# Train the StarNet Model

This notebook takes you through the steps of how to train a StarNet Model
- Required Python packages: `numpy h5py keras`
- Required data files: training_data.h5, mean_and_std.npy

Note: We use tensorflow for the keras backend.

In [1]:
import numpy as np
import h5py
import random

from keras.models import Sequential
from keras.layers import Dense, InputLayer, Flatten
from keras.layers.convolutional import Conv1D
from keras.layers.convolutional import MaxPooling1D
from keras.optimizers import Adam
from keras.callbacks import EarlyStopping, ReduceLROnPlateau

datadir = '/home/ubuntu/starnet_data/'

Using TensorFlow backend.


** Batch the Training Data **

Define a function that will return a batch of data from an h5 file in the form of an HDF5 matrix. This enables the user to only load a batch of spectra at a time while training.

Within this function the labels will be normalized to approximately have a mean of zero and unit variance.
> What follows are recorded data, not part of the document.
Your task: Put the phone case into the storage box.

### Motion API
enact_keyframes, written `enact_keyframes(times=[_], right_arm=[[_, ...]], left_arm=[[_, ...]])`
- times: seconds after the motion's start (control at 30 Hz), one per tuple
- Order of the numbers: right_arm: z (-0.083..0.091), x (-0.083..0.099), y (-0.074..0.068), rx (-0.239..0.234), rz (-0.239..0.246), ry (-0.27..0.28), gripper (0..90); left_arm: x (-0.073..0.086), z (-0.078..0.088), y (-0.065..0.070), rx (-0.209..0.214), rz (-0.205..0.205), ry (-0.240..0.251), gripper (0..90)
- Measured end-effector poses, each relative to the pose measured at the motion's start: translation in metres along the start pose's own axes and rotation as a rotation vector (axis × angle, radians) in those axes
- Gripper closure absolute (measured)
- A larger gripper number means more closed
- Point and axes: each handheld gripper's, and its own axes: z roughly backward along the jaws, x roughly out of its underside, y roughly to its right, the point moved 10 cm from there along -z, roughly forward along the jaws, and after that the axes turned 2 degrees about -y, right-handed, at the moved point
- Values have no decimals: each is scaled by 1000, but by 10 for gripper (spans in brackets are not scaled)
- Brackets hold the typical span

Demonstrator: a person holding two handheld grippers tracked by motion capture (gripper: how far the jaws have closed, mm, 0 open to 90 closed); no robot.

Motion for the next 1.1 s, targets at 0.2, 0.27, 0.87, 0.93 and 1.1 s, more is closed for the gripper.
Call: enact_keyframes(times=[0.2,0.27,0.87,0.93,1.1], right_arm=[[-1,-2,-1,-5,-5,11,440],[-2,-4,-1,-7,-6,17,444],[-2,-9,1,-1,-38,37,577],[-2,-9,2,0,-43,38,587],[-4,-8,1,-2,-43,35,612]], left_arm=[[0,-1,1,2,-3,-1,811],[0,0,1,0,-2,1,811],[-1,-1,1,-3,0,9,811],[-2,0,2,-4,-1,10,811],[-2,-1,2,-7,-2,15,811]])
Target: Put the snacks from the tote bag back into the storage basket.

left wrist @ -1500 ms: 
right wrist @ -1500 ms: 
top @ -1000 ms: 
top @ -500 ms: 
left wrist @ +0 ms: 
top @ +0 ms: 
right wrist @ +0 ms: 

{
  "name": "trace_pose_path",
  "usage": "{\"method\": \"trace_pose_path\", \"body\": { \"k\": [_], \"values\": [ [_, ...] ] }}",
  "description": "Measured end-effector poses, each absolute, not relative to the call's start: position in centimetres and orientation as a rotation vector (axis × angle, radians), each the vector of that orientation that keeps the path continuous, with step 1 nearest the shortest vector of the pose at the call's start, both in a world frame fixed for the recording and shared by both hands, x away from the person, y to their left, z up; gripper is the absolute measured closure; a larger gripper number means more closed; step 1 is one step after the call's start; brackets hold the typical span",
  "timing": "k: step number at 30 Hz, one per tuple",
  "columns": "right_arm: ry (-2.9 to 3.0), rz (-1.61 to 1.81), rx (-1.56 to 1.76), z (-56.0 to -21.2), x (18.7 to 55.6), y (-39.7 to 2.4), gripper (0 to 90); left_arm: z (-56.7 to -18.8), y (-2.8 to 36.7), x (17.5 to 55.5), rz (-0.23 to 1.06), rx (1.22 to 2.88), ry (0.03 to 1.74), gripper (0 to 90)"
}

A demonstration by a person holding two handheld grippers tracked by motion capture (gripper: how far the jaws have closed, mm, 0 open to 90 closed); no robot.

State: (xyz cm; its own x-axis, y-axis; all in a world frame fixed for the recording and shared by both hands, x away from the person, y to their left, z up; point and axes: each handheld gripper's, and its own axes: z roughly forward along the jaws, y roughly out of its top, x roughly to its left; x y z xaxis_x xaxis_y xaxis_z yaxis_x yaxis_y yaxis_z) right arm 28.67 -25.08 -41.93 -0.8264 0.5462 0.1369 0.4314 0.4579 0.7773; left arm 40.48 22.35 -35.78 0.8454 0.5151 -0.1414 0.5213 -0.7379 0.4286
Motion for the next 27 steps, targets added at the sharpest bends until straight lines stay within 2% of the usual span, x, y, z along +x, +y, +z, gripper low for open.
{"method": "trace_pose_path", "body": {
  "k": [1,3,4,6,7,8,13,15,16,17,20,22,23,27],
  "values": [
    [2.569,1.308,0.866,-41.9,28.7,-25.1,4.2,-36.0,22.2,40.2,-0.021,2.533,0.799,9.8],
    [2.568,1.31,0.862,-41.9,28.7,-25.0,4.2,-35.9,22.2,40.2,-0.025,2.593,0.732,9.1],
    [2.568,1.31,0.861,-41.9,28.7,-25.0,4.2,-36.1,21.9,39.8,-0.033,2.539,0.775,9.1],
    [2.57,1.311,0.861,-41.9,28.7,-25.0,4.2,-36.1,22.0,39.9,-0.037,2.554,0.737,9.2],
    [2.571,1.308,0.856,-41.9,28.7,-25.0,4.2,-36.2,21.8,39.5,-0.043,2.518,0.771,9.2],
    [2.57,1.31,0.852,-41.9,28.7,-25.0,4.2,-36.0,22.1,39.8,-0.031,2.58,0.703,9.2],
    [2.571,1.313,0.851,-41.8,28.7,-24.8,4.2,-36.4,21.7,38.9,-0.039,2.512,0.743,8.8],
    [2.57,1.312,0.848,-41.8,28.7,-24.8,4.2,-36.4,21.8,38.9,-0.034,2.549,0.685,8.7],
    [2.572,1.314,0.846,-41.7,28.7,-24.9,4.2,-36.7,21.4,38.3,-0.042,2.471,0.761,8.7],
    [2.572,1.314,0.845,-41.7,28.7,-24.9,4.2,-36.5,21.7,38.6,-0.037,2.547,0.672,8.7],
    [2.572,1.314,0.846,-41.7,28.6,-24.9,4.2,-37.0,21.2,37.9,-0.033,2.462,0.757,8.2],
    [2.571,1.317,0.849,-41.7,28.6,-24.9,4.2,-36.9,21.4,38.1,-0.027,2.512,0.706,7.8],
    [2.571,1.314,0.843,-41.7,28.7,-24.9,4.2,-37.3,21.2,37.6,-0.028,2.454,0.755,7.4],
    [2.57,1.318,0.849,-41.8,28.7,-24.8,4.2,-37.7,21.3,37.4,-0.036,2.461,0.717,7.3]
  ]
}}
NOTE: This is necessary to put output labels on a similar scale in order for the model to train properly, this process is reversed in the test stage to give the output labels their proper units

In [2]:
def load_batch_from_h5(data_file, num_objects, batch_size, indx, mu_std=''):
        
        mean_and_std = np.load(mu_std)
        mean_labels = mean_and_std[0]
        std_labels = mean_and_std[1]
            
        # Generate list of random indices (within the relevant partition of the main data file, e.g. the
        # training set) to be used to index into data_file
        indices = random.sample(range(indx, indx+num_objects), batch_size)
        indices = np.sort(indices)
        
        # load data
        F = h5py.File(data_file, 'r')
        X = F['spectrum']
        teff = F['TEFF']
        logg = F['LOGG']
        fe_h = F['FE_H']
        
        X = X[indices,:]
        
        y = np.column_stack((teff[:][indices],
                                 logg[:][indices],
                                 fe_h[:][indices]))
        
        # Normalize labels
        normed_y = (y-mean_labels) / std_labels
        
        # Reshape X data for compatibility with CNN
        X = X.reshape(len(X), 7214, 1)
        
        return X, normed_y

** Create Batch Generators for the Training and Cross-Validation Data **

In [3]:
def generate_train_batch(data_file, num_objects, batch_size, indx, mu_std):
    
    while True:
        x_batch, y_batch = load_batch_from_h5(data_file, 
                                                   num_objects, 
                                                   batch_size, 
                                                   indx, 
                                                   mu_std)
        yield (x_batch, y_batch)

def generate_cv_batch(data_file, num_objects, batch_size, indx, mu_std):
    
    while True:
        x_batch, y_batch = load_batch_from_h5(data_file, 
                                                   num_objects, 
                                                   batch_size, 
                                                   indx, 
                                                   mu_std)
        yield (x_batch, y_batch)

** Obtain information from the reference set and the normalization data**

In [4]:
training_set = 'training_data.h5'
normalization_data = 'mean_and_std.npy'

In [5]:
# Define the number of output labels
num_labels = np.load(datadir+'mean_and_std.npy').shape[1]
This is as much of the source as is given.